Where the listing below has a line with "(266, 184) to (38, 32): 0.91", write out exactly that line and every line after it, stopping after the line with "What occupies (306, 200)".
[Material supplied — start]
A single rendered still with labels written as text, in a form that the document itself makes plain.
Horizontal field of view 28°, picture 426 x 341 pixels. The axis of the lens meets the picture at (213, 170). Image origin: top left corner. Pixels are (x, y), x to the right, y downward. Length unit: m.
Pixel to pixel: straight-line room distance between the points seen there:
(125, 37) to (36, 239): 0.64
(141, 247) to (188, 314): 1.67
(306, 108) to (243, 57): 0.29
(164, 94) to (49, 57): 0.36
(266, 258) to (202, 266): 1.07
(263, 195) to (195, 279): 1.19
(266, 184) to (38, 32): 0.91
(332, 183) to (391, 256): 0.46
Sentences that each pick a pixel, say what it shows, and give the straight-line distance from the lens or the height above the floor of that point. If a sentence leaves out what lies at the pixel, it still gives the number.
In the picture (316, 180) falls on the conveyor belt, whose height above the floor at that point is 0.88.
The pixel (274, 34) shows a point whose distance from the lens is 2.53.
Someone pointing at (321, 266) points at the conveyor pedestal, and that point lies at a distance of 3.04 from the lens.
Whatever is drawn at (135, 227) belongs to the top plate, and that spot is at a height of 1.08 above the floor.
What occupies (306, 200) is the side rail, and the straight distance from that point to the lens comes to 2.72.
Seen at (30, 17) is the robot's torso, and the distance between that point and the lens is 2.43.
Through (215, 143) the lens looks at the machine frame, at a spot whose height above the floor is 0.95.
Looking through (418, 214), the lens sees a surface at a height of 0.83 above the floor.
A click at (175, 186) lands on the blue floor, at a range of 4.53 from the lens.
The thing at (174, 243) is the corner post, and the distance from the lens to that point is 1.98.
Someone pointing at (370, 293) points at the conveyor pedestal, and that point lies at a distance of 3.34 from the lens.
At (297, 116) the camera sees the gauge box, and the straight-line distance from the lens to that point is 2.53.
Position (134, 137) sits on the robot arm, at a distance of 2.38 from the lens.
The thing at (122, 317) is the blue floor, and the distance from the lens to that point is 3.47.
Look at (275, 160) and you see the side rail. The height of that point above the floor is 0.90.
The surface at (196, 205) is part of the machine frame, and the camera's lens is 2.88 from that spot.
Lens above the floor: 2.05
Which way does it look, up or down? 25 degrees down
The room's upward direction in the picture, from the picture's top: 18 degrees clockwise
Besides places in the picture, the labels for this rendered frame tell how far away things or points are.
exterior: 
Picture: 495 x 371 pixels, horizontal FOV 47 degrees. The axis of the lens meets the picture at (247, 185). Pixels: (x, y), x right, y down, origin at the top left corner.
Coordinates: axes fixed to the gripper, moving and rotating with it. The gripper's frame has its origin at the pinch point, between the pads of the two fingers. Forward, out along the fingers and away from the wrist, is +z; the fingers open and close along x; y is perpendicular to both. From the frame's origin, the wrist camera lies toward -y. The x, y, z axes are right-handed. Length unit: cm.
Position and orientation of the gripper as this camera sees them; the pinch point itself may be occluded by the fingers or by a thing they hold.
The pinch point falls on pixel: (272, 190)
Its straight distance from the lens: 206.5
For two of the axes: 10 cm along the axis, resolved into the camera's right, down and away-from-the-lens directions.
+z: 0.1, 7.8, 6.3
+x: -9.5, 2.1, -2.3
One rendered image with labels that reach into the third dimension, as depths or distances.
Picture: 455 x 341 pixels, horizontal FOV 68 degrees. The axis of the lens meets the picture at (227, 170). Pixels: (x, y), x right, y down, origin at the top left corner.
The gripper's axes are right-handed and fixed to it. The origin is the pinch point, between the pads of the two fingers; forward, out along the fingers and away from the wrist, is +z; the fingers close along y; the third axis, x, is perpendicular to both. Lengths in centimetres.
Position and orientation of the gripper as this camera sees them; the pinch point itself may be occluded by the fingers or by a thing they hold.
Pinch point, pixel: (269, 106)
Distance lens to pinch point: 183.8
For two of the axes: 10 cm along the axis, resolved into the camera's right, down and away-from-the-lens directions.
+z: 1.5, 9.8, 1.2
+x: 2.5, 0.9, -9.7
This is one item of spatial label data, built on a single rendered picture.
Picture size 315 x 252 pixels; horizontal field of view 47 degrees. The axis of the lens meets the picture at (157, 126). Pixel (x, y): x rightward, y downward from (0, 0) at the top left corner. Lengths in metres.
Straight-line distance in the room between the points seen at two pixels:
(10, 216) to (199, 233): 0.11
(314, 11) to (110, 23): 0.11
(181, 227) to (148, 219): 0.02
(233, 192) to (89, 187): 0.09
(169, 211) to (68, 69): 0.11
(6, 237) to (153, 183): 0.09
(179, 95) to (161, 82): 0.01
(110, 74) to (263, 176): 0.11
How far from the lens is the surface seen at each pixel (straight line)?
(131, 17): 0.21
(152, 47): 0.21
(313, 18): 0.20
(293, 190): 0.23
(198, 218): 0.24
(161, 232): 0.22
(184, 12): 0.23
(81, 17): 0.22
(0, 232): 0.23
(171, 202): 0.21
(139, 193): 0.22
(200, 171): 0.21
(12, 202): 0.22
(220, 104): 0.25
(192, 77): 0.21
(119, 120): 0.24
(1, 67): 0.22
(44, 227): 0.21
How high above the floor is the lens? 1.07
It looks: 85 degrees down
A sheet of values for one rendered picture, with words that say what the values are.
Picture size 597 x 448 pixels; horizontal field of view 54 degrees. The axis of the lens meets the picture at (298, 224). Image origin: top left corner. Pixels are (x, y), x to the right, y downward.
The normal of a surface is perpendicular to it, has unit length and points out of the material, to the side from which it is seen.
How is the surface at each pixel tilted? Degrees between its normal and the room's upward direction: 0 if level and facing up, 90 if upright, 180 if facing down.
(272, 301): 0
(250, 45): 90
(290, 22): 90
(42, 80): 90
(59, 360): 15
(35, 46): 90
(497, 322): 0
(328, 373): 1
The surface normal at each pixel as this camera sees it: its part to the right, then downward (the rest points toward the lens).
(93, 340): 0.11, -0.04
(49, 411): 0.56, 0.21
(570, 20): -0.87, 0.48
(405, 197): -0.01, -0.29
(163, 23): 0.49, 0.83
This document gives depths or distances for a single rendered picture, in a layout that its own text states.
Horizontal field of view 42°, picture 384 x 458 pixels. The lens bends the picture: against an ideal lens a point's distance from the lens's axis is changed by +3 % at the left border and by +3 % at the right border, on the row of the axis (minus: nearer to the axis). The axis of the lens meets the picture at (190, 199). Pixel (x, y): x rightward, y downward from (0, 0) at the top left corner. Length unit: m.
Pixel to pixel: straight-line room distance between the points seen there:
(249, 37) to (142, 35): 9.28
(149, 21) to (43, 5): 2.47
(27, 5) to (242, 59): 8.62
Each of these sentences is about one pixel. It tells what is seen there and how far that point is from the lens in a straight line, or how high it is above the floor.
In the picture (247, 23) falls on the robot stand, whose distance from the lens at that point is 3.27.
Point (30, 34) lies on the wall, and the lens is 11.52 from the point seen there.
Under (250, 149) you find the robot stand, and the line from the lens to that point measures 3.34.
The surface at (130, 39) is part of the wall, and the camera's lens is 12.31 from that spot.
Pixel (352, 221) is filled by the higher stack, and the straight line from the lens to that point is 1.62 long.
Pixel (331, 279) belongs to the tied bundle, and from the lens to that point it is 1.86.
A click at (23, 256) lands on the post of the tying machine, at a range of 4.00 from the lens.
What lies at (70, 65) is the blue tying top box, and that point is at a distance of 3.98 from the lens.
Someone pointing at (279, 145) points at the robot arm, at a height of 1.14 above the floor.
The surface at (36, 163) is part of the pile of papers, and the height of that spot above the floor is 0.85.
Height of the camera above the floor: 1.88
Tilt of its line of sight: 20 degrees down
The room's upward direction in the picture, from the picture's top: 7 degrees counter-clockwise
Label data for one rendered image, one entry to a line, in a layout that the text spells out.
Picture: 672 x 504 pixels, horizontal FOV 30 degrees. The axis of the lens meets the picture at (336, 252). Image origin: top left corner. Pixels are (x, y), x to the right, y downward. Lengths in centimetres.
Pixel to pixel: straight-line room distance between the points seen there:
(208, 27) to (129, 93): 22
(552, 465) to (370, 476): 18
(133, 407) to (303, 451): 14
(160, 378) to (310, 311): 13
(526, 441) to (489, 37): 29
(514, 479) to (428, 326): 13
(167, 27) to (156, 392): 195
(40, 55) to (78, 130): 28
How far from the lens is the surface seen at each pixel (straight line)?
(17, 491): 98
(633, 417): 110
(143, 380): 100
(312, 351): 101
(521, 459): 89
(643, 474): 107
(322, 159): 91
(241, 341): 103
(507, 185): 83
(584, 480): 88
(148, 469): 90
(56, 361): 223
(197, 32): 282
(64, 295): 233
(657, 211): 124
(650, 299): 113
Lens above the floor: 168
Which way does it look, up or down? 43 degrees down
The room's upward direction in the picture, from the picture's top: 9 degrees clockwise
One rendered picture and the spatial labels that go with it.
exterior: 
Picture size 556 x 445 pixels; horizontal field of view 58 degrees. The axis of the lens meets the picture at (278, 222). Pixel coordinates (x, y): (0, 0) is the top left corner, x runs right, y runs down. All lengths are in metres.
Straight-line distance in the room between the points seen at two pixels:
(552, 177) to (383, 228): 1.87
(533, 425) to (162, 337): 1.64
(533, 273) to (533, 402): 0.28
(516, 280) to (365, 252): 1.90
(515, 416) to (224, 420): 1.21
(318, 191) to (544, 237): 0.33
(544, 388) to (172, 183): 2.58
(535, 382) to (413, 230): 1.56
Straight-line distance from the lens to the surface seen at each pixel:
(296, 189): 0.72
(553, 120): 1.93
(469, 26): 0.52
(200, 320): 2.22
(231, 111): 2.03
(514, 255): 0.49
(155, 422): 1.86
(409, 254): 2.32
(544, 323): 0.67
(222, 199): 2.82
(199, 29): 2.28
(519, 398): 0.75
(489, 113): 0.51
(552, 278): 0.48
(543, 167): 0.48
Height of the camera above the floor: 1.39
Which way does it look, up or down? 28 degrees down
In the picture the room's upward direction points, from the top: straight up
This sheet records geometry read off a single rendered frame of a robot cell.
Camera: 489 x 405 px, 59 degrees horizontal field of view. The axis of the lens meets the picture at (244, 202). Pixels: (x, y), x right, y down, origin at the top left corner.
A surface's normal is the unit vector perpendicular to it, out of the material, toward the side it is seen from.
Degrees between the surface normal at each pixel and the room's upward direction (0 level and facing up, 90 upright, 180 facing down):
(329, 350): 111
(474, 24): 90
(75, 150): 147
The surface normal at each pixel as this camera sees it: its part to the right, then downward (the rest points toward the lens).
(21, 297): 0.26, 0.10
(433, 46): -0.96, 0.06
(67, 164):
[Material supplied — finish]
◆ Answer to this task ◆
(266, 184) to (38, 32): 0.91
(332, 183) to (391, 256): 0.46
Sentences that each pick a pixel, say what it shows, and give the straight-line distance from the lens or the height above the floor of that point. If a sentence leaves out what lies at the pixel, it still gives the number.
In the picture (316, 180) falls on the conveyor belt, whose height above the floor at that point is 0.88.
The pixel (274, 34) shows a point whose distance from the lens is 2.53.
Someone pointing at (321, 266) points at the conveyor pedestal, and that point lies at a distance of 3.04 from the lens.
Whatever is drawn at (135, 227) belongs to the top plate, and that spot is at a height of 1.08 above the floor.
What occupies (306, 200) is the side rail, and the straight distance from that point to the lens comes to 2.72.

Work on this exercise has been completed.